• Exercise brief: Filter the records below down to lines containing "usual".

(Stored items)
══════
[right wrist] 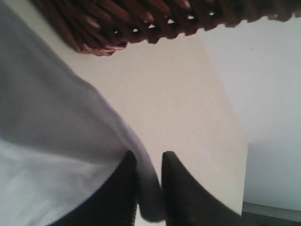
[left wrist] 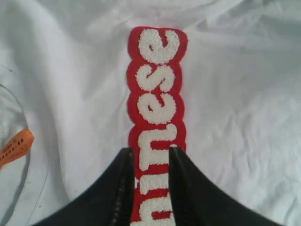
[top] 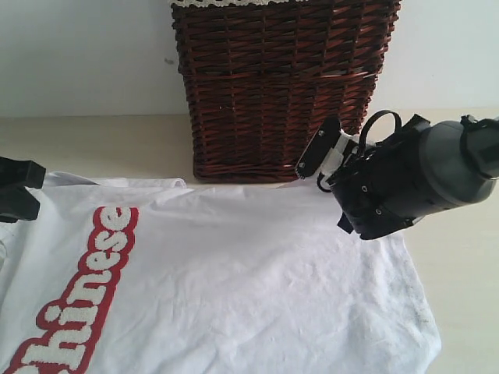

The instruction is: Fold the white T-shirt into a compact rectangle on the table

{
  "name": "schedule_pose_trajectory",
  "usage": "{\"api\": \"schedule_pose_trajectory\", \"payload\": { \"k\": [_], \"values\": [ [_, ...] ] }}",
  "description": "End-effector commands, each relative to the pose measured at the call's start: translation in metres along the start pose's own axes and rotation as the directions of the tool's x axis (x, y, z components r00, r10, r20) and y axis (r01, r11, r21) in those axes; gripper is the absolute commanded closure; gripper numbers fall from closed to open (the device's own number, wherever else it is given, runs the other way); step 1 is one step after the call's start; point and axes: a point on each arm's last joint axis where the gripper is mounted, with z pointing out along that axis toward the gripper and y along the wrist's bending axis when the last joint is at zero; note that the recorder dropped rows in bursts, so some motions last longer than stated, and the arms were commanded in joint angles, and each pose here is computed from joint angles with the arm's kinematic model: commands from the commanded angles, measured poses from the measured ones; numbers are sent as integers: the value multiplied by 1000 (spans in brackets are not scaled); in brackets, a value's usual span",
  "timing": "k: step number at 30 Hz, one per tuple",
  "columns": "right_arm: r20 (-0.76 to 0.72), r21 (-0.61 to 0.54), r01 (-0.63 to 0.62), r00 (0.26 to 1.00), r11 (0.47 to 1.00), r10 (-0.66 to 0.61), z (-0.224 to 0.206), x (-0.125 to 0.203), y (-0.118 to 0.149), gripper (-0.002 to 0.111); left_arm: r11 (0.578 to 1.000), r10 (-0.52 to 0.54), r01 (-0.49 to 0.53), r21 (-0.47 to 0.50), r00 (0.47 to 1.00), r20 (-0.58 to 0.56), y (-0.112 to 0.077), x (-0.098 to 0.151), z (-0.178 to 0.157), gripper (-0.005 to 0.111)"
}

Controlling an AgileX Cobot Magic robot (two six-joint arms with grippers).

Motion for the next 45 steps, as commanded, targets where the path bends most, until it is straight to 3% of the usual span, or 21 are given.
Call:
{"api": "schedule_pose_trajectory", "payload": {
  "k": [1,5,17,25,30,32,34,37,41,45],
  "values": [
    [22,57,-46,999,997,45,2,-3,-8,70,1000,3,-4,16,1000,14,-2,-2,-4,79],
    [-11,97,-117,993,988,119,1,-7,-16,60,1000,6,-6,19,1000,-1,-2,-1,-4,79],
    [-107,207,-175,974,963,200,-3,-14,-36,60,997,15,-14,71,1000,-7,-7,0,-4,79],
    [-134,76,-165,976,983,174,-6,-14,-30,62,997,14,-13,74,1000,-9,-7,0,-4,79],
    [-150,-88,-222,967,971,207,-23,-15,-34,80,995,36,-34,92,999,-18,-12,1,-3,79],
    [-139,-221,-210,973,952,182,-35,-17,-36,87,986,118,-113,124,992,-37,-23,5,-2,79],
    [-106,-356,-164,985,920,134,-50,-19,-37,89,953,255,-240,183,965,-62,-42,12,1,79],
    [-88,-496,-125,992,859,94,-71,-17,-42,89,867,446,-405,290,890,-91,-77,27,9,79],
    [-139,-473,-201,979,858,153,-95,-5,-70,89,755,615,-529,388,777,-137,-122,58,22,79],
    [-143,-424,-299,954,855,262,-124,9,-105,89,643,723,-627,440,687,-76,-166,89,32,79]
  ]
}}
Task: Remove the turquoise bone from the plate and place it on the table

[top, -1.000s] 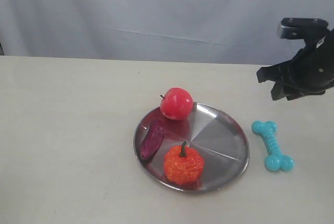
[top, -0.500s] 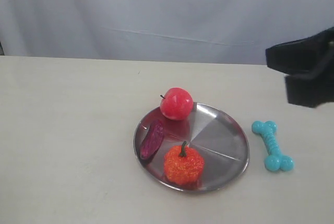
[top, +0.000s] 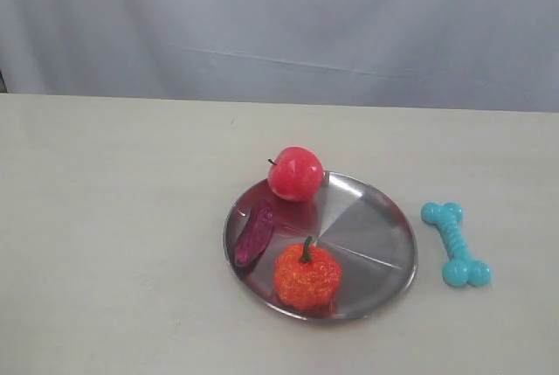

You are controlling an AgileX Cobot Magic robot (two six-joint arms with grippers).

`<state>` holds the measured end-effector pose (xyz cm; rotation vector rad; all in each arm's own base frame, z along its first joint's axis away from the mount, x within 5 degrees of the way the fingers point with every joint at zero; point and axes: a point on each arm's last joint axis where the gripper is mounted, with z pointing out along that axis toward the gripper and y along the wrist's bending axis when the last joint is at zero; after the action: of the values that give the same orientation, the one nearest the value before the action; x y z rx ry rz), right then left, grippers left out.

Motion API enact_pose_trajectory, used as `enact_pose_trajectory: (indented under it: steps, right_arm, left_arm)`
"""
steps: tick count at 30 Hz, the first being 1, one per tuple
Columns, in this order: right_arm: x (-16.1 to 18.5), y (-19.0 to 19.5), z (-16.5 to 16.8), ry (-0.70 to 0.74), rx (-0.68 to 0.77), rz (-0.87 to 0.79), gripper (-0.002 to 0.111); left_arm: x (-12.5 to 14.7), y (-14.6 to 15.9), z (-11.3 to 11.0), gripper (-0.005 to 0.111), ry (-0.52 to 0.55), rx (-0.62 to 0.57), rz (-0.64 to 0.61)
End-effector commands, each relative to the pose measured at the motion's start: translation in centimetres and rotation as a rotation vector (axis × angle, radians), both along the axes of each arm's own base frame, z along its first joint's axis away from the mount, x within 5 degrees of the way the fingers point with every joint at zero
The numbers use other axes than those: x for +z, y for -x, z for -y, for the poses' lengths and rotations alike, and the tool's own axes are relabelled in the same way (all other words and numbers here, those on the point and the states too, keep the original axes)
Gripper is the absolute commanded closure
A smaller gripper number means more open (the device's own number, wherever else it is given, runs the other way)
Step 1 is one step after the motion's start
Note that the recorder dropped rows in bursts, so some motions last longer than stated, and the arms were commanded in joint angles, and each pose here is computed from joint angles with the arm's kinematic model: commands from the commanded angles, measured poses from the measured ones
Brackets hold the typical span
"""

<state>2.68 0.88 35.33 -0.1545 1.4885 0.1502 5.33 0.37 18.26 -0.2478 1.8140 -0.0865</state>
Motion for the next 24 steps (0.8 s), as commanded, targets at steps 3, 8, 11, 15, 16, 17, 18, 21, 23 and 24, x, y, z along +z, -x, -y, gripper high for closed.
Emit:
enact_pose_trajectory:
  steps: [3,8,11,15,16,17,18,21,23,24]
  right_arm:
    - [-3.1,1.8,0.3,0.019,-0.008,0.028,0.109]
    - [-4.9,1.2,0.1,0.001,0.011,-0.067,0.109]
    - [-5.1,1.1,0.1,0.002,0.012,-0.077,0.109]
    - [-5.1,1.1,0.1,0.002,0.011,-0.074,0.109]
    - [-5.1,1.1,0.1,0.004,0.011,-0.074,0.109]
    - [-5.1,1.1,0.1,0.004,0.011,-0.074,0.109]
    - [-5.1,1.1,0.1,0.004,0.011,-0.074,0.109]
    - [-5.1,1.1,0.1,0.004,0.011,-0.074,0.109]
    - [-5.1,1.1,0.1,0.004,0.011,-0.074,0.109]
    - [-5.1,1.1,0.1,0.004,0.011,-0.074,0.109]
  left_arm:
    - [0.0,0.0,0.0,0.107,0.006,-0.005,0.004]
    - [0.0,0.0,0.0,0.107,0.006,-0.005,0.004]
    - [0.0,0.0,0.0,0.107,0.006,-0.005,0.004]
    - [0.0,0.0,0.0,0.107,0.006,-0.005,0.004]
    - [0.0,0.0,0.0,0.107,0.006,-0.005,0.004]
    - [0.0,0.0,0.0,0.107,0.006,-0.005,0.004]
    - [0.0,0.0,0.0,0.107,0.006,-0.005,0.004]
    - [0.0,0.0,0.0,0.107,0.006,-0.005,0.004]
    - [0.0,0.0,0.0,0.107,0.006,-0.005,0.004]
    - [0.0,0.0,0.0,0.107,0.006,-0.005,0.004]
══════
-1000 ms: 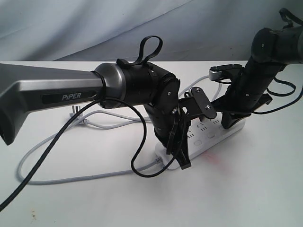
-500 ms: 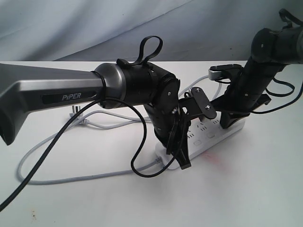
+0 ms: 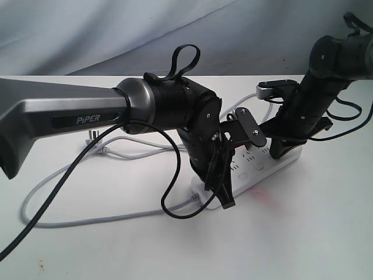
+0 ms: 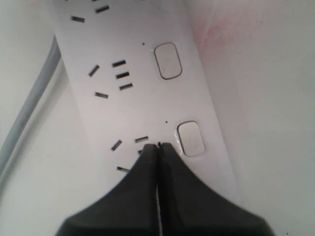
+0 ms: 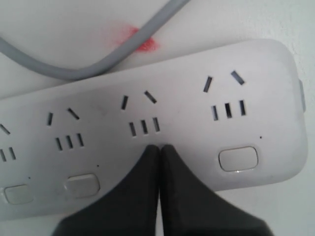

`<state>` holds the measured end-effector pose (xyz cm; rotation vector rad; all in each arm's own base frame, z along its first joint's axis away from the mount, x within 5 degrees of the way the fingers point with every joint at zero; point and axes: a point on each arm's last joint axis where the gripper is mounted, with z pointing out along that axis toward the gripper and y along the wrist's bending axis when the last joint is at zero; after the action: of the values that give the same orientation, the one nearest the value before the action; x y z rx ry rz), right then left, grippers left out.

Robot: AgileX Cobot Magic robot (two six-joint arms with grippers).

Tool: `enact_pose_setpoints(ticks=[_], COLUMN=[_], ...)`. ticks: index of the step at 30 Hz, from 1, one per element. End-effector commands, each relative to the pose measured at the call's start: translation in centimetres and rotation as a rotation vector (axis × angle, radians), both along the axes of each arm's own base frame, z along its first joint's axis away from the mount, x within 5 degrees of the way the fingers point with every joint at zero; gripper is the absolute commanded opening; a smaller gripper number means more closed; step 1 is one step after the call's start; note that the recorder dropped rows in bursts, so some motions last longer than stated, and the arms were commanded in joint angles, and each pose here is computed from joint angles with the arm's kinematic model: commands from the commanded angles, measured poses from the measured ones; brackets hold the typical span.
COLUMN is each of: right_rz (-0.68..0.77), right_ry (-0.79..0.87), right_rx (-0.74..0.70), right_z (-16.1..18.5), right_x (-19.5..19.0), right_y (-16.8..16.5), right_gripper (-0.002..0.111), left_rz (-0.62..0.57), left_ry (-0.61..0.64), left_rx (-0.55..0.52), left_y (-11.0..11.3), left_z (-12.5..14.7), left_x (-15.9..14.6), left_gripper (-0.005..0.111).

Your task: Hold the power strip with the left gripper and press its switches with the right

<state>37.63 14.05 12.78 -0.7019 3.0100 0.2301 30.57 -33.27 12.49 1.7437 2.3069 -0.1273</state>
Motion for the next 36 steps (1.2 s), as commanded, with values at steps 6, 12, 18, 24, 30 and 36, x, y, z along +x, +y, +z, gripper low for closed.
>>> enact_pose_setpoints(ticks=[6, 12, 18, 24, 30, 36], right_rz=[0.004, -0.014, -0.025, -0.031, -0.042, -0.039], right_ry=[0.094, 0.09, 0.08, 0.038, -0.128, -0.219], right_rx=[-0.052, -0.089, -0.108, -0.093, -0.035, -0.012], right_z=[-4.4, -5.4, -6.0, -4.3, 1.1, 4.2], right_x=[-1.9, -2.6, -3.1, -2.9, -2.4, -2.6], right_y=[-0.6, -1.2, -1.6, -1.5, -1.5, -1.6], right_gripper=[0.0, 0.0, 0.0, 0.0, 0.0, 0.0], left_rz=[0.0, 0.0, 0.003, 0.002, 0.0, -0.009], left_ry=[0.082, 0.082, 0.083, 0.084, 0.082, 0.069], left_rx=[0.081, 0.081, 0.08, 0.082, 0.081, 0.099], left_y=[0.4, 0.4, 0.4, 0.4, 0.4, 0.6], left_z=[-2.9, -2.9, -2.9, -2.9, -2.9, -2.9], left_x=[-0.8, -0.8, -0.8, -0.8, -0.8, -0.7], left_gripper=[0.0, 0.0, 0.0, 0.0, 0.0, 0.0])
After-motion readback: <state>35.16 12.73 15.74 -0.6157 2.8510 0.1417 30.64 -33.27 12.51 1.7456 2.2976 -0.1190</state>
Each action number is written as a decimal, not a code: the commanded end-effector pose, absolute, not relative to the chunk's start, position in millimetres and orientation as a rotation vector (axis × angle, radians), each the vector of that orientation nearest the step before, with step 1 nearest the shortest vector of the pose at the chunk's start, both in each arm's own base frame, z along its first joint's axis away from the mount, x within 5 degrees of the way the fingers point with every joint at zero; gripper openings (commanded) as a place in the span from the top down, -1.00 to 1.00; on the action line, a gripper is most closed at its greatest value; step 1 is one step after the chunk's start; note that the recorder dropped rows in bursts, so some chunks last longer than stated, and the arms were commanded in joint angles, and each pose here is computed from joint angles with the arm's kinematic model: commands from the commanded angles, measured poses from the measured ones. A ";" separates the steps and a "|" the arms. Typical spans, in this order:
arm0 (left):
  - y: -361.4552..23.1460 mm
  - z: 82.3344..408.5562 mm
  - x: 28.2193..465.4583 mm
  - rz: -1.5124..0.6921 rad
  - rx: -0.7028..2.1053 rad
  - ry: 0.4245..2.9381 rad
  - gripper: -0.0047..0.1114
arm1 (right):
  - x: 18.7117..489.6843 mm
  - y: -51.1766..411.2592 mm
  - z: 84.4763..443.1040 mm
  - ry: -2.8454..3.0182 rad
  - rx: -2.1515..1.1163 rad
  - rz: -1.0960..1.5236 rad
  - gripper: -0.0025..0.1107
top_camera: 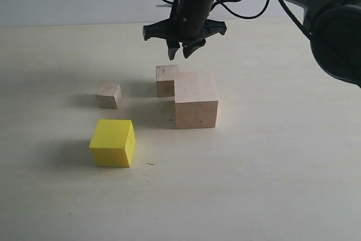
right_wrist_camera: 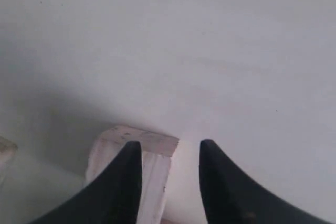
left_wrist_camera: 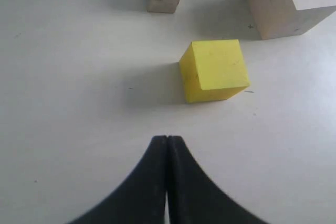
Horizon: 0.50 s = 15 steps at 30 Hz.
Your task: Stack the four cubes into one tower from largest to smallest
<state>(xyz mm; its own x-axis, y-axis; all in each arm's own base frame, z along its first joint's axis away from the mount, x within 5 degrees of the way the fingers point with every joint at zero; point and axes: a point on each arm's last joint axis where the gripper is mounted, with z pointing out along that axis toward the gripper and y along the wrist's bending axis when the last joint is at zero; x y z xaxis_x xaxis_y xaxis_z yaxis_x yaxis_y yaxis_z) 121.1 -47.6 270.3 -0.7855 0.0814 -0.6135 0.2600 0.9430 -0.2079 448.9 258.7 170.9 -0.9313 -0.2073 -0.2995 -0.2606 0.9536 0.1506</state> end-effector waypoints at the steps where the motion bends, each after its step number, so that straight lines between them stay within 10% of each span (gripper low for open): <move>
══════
• Answer to the problem:
  "description": "End-effector commands, each relative to the pose measured at the call's start: translation in metres along the start pose's own axes and rotation as the directions of the tool's x axis (x, y, z components r00, r10, r20) and y axis (r01, r11, r21) in those axes; gripper is the absolute commanded closure; gripper numbers fall from closed to open (the device's own number, wherever else it is given, runs the other way); step 1 is one step after the call's start; point and axes: a point on each arm's last joint axis where the gripper is mounted, with z pointing out along that axis toward the gripper and y along the wrist's bending axis when the last joint is at zero; note that the recorder dropped rows in bursts, so some motions last longer than stated, and the arms were commanded in joint angles, and each pose here is computed from joint angles with the arm's kinematic model: commands from the commanded angles, measured poses from the measured ones; numbers are sent as integers: the value multiplied by 1000 (spans in brackets are not scaled); in brackets, a value's usual span",
Motion for the next 45 steps, as commanded, targets where the path bends most, until it is straight to 3% of the usual span, or 21 are given.

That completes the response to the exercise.